**Work to be completed**
Find all lines below containing the string "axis" and return them.

[Start of section]

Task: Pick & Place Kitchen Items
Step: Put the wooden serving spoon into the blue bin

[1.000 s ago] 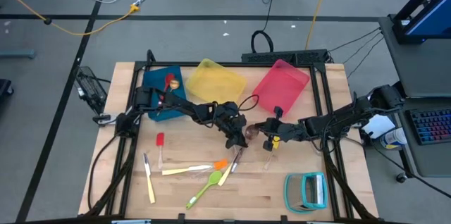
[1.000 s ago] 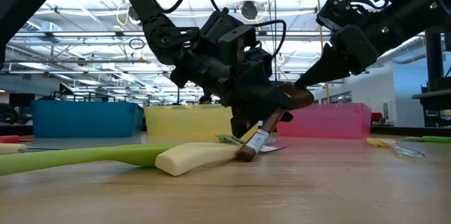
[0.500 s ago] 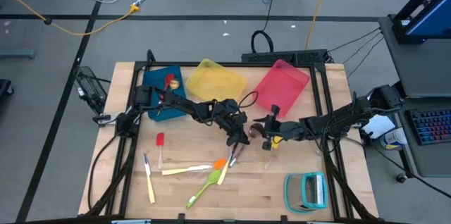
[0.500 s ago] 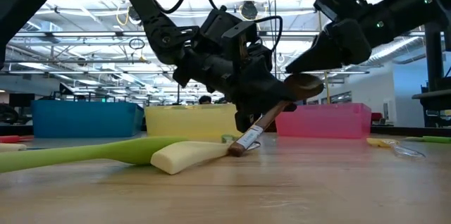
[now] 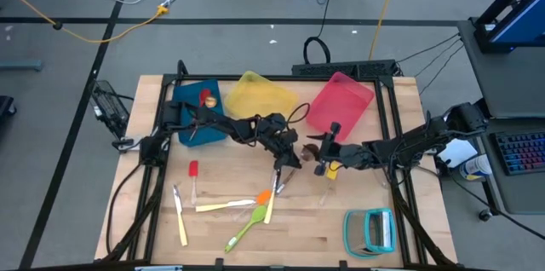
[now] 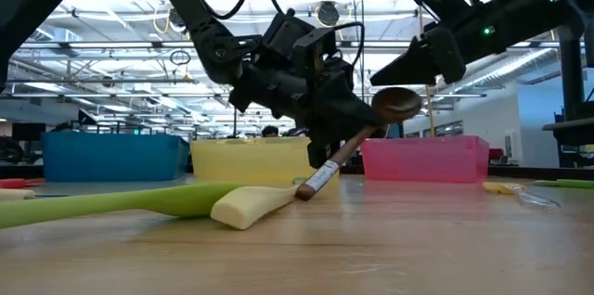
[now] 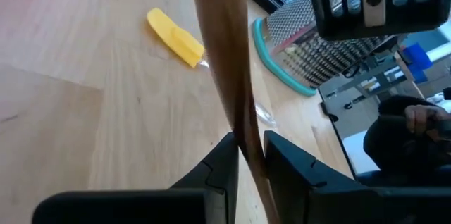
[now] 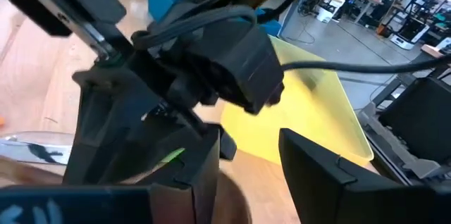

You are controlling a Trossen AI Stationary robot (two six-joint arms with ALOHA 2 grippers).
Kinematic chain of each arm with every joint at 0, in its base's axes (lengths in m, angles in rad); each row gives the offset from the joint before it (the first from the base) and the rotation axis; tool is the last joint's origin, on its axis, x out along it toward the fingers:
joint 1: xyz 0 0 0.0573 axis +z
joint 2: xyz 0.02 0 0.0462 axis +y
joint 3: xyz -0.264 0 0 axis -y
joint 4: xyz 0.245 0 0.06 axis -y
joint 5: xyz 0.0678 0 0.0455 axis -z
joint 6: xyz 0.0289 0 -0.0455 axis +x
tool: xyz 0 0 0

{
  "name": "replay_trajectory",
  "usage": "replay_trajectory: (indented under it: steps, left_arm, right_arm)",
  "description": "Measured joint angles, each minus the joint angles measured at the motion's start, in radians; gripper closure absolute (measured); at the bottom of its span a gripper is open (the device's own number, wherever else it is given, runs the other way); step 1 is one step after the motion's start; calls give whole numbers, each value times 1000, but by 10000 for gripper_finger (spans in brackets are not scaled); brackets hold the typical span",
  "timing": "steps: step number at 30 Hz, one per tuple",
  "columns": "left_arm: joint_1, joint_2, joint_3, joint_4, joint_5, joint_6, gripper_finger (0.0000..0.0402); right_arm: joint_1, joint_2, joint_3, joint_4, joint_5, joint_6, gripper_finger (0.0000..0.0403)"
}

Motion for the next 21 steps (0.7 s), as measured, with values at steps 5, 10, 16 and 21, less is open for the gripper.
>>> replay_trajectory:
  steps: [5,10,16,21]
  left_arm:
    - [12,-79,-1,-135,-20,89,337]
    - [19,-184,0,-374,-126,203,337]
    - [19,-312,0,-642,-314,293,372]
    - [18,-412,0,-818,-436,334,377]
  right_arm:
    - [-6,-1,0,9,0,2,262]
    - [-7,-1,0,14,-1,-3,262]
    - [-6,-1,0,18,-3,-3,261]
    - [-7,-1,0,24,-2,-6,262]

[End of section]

**Answer to this problem**
Kinematic chain of each arm with every joint at 0, in its base's axes (lengths in m, angles in rad); each row gives the offset from the joint before it (the first from the base) and the rotation axis; tool is the last joint's origin, on its axis, x out along it toward the fingers:
joint 1: xyz 0 0 0.0573 axis +z
joint 2: xyz 0.02 0 0.0462 axis +y
joint 3: xyz -0.264 0 0 axis -y
joint 4: xyz 0.245 0 0.06 axis -y
joint 5: xyz 0.0678 0 0.0455 axis -z
joint 6: xyz 0.0289 0 -0.0455 axis +x

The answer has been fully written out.